The input start represents the starting points of intervals and d is the fixed interval length. The output is a single integer representing the largest possible minimum difference among chosen numbers.

Constraints indicate that start can be very large (up to 10^5) and the numbers themselves can be very large (up to 10^9). This rules out any brute-force approach that considers all possible integer selections, because the search space is exponential. Edge cases include intervals of length zero (where d = 0) or multiple identical intervals (which can reduce the maximum possible score).

Approaches

A brute-force approach would try every combination of integers from each interval and compute the minimum absolute difference for each combination. While this would guarantee correctness, it is clearly infeasible because there are potentially (d+1)^n combinations, which is enormous given n can reach 10^5.

The key insight for an optimal solution is to realize that the problem can be treated as a maximum minimum distance problem, commonly solved using a binary search on the answer. Specifically, you can binary search on the possible minimum difference score and, for each candidate value, attempt to greedily assign numbers from left to right to satisfy that minimum distance. Sorting intervals by their start point ensures that this greedy approach will always try the earliest possible number in each interval, leaving maximum room for subsequent numbers.

Approach Time Complexity Space Complexity Notes
Brute Force O((d+1)^n) O(n) Try every combination of integer selections from intervals.
Optimal O(n log(range)) O(n) Binary search on minimum difference + greedy placement. range is the numeric span of the intervals.

Algorithm Walkthrough

  1. Sort the intervals based on the start values. This ensures we can process intervals from left to right.

  2. Define the search range for binary search. The minimum possible score is 0 and the maximum possible score is max(start) + d - min(start), the full range spanned by all intervals.

  3. Binary search on score (the candidate minimum absolute difference):

  4. Initialize low = 0 and high = max_range.

  5. While low <= high, compute mid = (low + high) // 2 as the candidate score.

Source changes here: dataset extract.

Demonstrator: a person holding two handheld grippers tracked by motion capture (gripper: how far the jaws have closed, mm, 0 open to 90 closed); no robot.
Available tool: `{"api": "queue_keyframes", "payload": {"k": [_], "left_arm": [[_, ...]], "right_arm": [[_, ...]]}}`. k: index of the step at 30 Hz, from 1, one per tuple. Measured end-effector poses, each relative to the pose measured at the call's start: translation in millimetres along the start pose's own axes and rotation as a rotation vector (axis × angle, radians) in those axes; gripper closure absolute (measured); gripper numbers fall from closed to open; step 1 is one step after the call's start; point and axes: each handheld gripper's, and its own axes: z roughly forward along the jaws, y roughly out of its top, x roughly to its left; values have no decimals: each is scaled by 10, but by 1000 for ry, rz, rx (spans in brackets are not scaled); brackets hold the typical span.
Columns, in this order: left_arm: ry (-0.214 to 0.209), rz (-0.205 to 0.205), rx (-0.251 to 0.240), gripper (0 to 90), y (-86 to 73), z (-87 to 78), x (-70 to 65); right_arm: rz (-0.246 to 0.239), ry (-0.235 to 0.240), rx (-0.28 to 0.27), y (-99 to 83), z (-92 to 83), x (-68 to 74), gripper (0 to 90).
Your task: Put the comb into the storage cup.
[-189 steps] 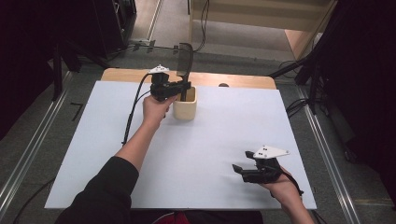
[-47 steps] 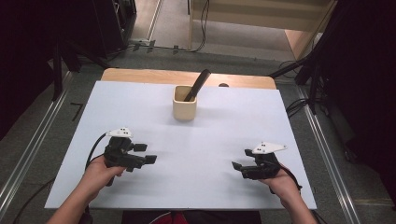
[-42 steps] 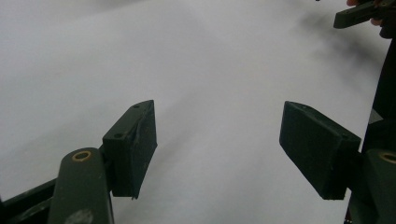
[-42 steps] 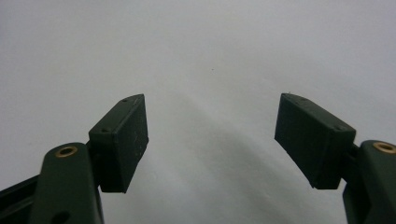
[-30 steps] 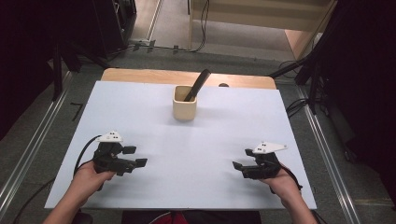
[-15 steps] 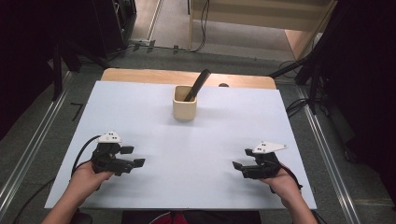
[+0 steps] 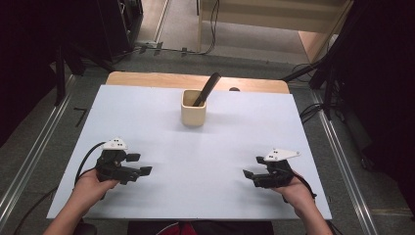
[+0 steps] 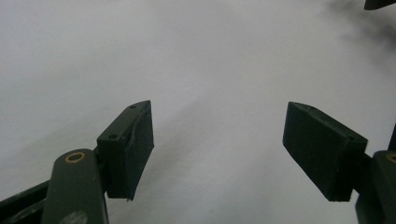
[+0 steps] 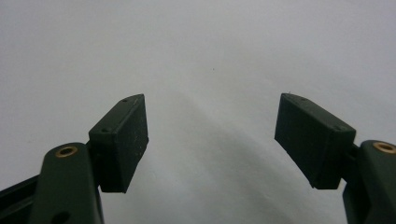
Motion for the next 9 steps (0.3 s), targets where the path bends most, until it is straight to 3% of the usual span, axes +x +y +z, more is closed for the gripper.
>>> {"api": "queue_keyframes", "payload": {"k": [9], "left_arm": [[10, 9, 5, 260, -6, 5, 7]], "right_arm": [[-8, 15, 6, -2, 10, 4, 240]]}}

  6. Greedy placement check: Start with the first interval, choose the smallest number in that interval, and for each subsequent interval, choose the earliest number that is at least mid away from the previous number. If this is impossible for any interval, the candidate mid is too high.

  7. If placement succeeds, move low = mid + 1 (we can try a higher score); otherwise, move high = mid - 1.

  8. Return high as the largest score that passed the greedy check.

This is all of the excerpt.